En Seine Saint Denis, comme ailleurs, là où le PS a tenté de faire des listes contre nos maires sortants, la leçon est claire : dans 29 situations sur 30, nous sommes arrivés en tête de la gauche. Les gens préfèrent la gauche de combat à la gauche d’accompagnement surtout quand elle joue la division au nom d’intérêts partisans. C’est un des messages que le PS, et singulièrement Claude Bartolone, doivent entendre.
Si la logique est de se rassembler derrière la liste de gauche arrivée en tête, pourquoi à Montreuil, vous ne vous êtes pas rassemblés derrière Jean Pierre Brard ?
Il y a eu une dynamique, derrière Patrice Bessac, qui nous paraît plus porteuse d’avenir.

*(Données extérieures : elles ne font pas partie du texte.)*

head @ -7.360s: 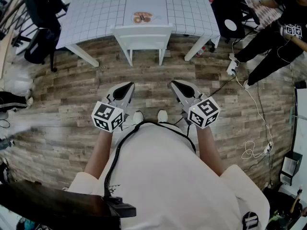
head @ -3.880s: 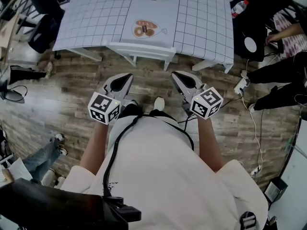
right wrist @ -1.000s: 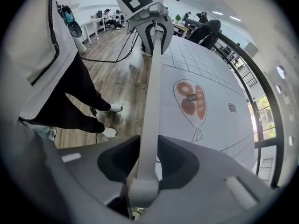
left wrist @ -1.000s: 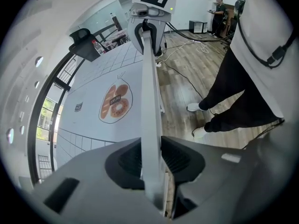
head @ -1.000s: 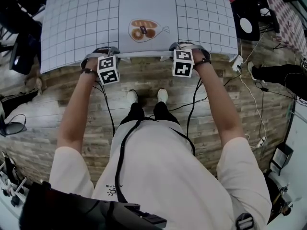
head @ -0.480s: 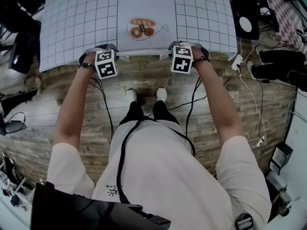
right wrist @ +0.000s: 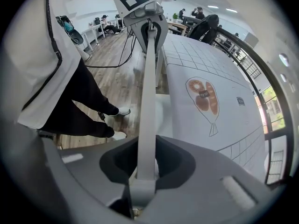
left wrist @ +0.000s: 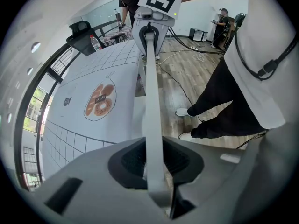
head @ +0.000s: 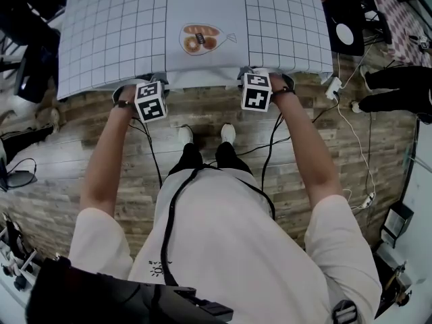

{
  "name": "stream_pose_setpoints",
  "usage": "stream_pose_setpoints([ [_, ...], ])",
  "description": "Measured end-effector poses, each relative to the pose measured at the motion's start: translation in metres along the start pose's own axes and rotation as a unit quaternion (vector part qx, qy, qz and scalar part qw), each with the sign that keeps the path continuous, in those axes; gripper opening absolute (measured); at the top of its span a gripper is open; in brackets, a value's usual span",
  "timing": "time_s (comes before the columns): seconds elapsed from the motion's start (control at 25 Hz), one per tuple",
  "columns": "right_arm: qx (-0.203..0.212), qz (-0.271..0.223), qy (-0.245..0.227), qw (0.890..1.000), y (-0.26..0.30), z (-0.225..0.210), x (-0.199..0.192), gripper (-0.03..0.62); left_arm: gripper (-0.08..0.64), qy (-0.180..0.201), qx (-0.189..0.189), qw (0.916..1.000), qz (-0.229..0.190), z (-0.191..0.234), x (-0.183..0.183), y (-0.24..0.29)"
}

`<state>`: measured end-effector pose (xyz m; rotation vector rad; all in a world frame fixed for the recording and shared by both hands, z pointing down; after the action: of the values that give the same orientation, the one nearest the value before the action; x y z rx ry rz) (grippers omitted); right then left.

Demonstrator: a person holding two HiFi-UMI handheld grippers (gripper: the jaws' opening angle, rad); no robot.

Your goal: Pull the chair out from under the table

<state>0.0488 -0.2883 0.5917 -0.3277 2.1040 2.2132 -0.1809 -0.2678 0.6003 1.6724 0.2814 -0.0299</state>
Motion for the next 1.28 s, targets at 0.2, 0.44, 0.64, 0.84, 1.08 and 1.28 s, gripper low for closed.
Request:
stream_pose_setpoints([
  [0.2, 0.007, 0.0, -0.001, 1.0, -0.004, 0.033, -0.006, 0.081, 0.083, -0.007, -0.004, 1.0, -0.005, -0.033, 0.009, -0.005],
  [0.44, 0.018, -0.003, -0.001, 1.0, -0.008, 0.08, -0.013, 0.081, 0.083, -0.007, -0.008, 0.9999, -0.006, -0.08, 0.018, -0.011],
  [0.64, 0.025, -0.004, -0.005, 1.0, -0.011, 0.118, -0.02, 0.081, 0.083, -0.017, -0.016, 0.9997, -0.01, -0.121, 0.029, -0.014],
  [0.84, 0.032, -0.003, -0.005, 0.999, -0.014, 0.155, -0.026, 0.081, 0.083, -0.02, -0.026, 0.9993, -0.016, -0.158, 0.039, -0.018],
  [1.08, 0.037, 0.0, -0.005, 0.999, -0.016, 0.191, -0.031, 0.083, 0.083, -0.021, -0.032, 0.9991, -0.018, -0.195, 0.046, -0.021],
  [1.28, 0.049, 0.001, -0.002, 0.999, -0.019, 0.216, -0.034, 0.084, 0.083, -0.022, -0.039, 0.9988, -0.02, -0.219, 0.052, -0.023],
])
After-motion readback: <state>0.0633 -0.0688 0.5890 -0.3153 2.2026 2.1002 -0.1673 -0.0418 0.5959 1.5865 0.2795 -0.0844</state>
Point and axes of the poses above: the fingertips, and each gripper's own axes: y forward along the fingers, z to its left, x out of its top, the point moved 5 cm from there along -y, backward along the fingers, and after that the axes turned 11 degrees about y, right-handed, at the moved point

C’est le choix de la jeunesse et du renouvellement.
A Grenoble, le PCF a soutenu le PS au premier tour, face à une liste EELV-PG, finalement arrivée en tête. Regrettez-vous votre choix ? Et qui soutient le PCF pour ce second tour ?
Nous restons présents dans la liste que nous avions choisie même si le meilleur choix aurait été le rassemblement. La fusion a été impossible mais ce n’est pas de notre fait.
Jean-Luc Mélenchon a expliqué que ceux qui vont sous les jupes du PS n’ont rien à y gagner. Il pointait directement le PCF. Que lui répondez-vous ?
Nous n’avons jamais été ni sous l’égide ni sous les jupes du PS. Nous avons toujours revendiqué notre autonomie de décision et nous continuerons à la faire valoir dans les majorités municipales auxquelles nous participeront.